[Opening Recorded information section]
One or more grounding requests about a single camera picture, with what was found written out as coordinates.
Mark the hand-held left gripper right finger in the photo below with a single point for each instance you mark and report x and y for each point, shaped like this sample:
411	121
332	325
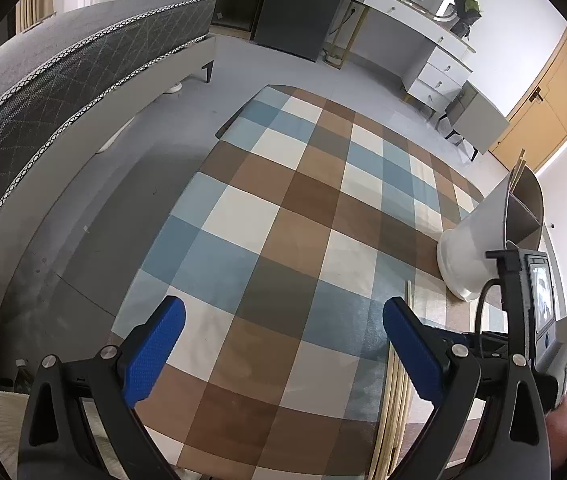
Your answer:
413	355

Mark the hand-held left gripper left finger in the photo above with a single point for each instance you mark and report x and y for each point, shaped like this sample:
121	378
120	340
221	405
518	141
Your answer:
156	352

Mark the pile of wooden chopsticks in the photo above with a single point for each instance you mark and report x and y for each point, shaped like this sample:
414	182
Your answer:
393	400

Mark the white grey utensil holder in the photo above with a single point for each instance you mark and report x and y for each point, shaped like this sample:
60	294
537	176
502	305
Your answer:
478	245

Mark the wooden chopstick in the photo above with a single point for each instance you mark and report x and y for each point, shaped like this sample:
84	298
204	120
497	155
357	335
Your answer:
519	162

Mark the green bottle white cap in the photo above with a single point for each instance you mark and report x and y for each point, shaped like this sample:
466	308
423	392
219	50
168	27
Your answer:
22	375

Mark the checkered tablecloth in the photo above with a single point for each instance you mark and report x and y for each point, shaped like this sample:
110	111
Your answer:
288	260

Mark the grey nightstand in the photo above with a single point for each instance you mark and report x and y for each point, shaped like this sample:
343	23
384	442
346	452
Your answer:
483	115

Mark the wooden door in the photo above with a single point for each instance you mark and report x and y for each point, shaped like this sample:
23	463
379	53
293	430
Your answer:
553	105

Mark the grey quilted mattress bed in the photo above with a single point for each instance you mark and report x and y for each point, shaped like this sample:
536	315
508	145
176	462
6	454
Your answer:
63	170

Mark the white dressing table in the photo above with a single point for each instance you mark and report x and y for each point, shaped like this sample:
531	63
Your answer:
438	75

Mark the dark grey refrigerator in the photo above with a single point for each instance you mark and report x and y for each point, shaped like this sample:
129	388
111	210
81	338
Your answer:
293	20

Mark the beige curtain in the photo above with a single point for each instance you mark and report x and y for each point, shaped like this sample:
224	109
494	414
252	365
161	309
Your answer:
33	12

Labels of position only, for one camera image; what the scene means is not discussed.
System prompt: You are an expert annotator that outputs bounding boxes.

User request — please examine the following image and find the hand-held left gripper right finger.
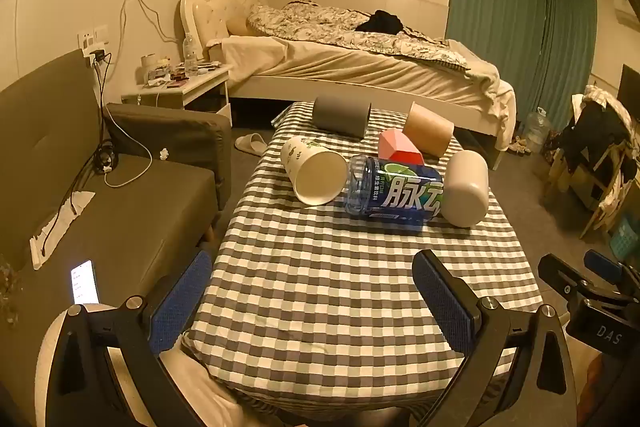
[Closing Recorded information section]
◆ Exercise directions
Reproduce each line of the records in which "held" appears.

◆ Answer area
Mark the hand-held left gripper right finger in the photo below with a single point for each instance you mark and report x and y for each point, shaped like this sample:
Mark the hand-held left gripper left finger in the photo above with a single point for each instance you mark and report x and y for each point, shaped like this sample:
User request — please examine the following image and find the hand-held left gripper right finger.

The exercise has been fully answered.